A degree is just piece of paper, it's as flimsy as the dollar bill---- it's really how well the holder can utilize that paper into opening doors.


----------



## Mr.Xl Vii (Jan 19, 2011)

I really dont think it matters. I love learning and seeking knowledge, but I can't see myself go through 4 more years of schooling after college. I loathe the way the american university system works. I hate that it's static and boring. The only parts I ever enjoyed were when I was given the textbook so I can read through the material myself, or when I was given an essay so that I can demonstrate my obvious mastery of the material. I hate tests, I think they're shitty indicators of knowledge. Why is it that I know more about a particular subject than another student in the class, but they get the same grade, if not a better one, because they adhered to the rules more? I hate it. I'd rather just go to a bookstore or order the text online, and teach myself.

My boredom is what has lead me to art school and I'm probably just going to freelance the rest of my life. I'm not a fan of having a boss stifle my creativity, nor am I a fan of spending long hours sitting in a class room waiting for the rest of the class to catch up. Degrees are nothing but pieces of paper that only show how long you're willing to be spoon-fed your education.

With all that being said, I sort of still want a PHD. But we'll see what happens.


----------



## Magnificent Bastard (Sep 22, 2010)

Mr.Xl Vii said:


> I really dont think it matters. I love learning and seeking knowledge, but I can't see myself go through 4 more years of schooling after college. I loathe the way the american university system works. I hate that it's static and boring. The only parts I ever enjoyed were when I was given the textbook so I can read through the material myself, or when I was given an essay so that I can demonstrate my obvious mastery of the material. I hate tests, I think they're shitty indicators of knowledge. Why is it that I know more about a particular subject than another student in the class, but they get the same grade, if not a better one, because they adhered to the rules more? I hate it. I'd rather just go to a bookstore or order the text online, and teach myself.
> 
> My boredom is what has lead me to art school and I'm probably just going to freelance the rest of my life. I'm not a fan of having a boss stifle my creativity, nor am I a fan of spending long hours sitting in a class room waiting for the rest of the class to catch up. Degrees are nothing but pieces of paper that only show how long you're willing to be spoon-fed your education.
> 
> With all that being said, I sort of still want a PHD. But we'll see what happens.


I can relate. In uni I always relished getting the book and teaching myself. I just learn so much better that way. I couldn't understand the people that had to get together in groups and drill it over and over again until they memorized their understanding, instead of actually understanding.

And it's interesting that you say essay writing is a better indicator of understanding over test-taking, because I always thought that formulating an original explanation of something on page is the best way to prove understanding of material because it shows that you can take the material and create new meaning out of it. 

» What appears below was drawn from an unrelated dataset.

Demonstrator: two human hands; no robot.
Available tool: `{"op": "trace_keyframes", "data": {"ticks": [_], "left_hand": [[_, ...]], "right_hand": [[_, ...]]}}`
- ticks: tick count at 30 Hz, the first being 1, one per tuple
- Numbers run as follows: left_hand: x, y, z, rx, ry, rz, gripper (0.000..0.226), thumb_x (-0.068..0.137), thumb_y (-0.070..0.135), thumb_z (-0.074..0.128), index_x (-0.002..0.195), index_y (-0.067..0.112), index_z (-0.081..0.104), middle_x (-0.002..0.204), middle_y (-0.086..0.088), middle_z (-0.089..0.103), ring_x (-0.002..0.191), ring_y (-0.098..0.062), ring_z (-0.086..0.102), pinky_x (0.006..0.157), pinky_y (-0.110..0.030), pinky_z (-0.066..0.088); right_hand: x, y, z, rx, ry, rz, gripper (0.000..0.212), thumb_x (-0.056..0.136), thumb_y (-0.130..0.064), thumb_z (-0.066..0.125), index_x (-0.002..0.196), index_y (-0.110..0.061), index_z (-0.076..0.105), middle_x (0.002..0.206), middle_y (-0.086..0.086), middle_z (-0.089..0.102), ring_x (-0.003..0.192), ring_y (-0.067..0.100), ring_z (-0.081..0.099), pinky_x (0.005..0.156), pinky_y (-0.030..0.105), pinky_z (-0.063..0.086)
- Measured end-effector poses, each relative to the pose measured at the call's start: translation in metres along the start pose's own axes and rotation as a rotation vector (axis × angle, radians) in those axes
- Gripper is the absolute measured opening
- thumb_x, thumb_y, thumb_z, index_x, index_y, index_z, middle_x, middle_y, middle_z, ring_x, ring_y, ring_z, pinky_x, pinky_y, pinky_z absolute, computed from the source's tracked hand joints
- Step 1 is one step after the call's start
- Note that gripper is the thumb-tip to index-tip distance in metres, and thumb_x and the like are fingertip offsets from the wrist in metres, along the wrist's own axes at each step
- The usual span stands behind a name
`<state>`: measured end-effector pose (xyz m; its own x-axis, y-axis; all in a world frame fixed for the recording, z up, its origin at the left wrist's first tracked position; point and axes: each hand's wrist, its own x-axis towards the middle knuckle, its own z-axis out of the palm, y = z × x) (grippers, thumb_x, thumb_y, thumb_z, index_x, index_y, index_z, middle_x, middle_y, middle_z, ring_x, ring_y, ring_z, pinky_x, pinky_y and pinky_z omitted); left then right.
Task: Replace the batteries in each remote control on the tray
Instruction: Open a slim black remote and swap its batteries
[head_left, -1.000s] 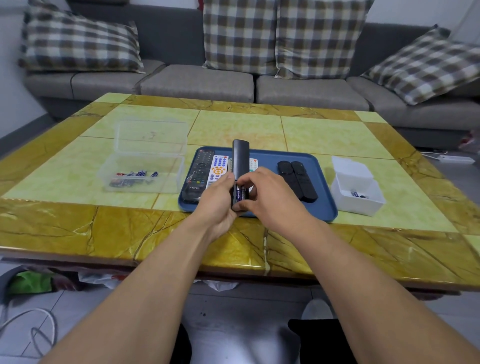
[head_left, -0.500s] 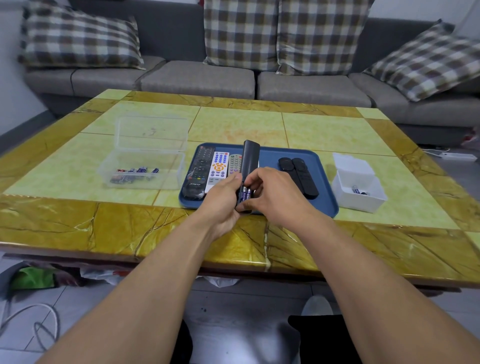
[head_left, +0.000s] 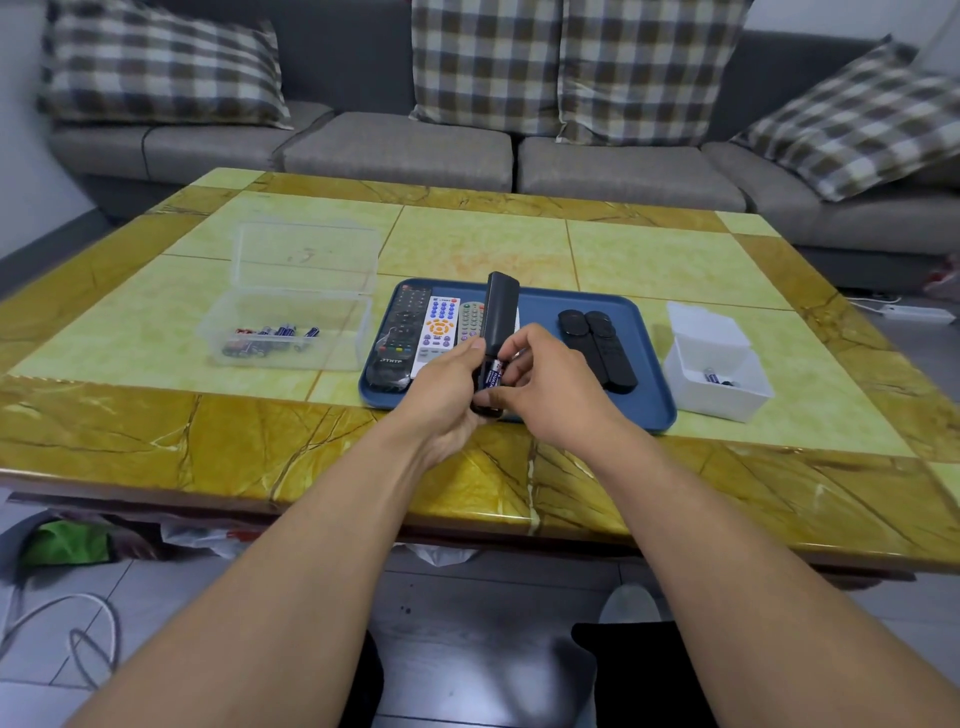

If you can't manipulate material, but only memorize it, then what have you really learned? In the latter case, you've only retained.


----------



## st0831 (Jul 13, 2010)

Actually, I thought of it as the opposite in that education is becoming more fitting for SJs, not NTs. As much as I like to associate education with NTs, that is absolutely not the case. If education is sought for the sake of learning and exploring, then you can say it is for NTs HOWEVER, education nowadays consists of accomplishing this and acquiring that to PROVE that someone is actually qualified, not capable, for the job. Going through the system, most of my classmates never made the effort to question why things are so instead just memorize what they are spoon-fed, there is absolutely no interest or love of the topic.

Also, I have this perspective those that have power in society are reluctant to give it up. If you think an education can get you far into the depths of society, I'm afraid the surface hasn't even been scratched. I don't think NTs are willing to give up their high positions without being dragged off their throne. I speculate this is true.

P.S. I have to add in, consider this situation. Why would a person high in society want NTs who are capable of climbing the social ladder, possibly to the foot of the throne? If they had a choice of SJs vs NTs as "minions," I bet you they will choose SJs to protect their position even if they are incompetent.


----------



## Imperatrix (Jan 8, 2011)

It really all depends. I think overconfidence in the power of a degree is a liability.


----------



## Monte (Feb 17, 2010)

I think a lot of you are being unrealistic.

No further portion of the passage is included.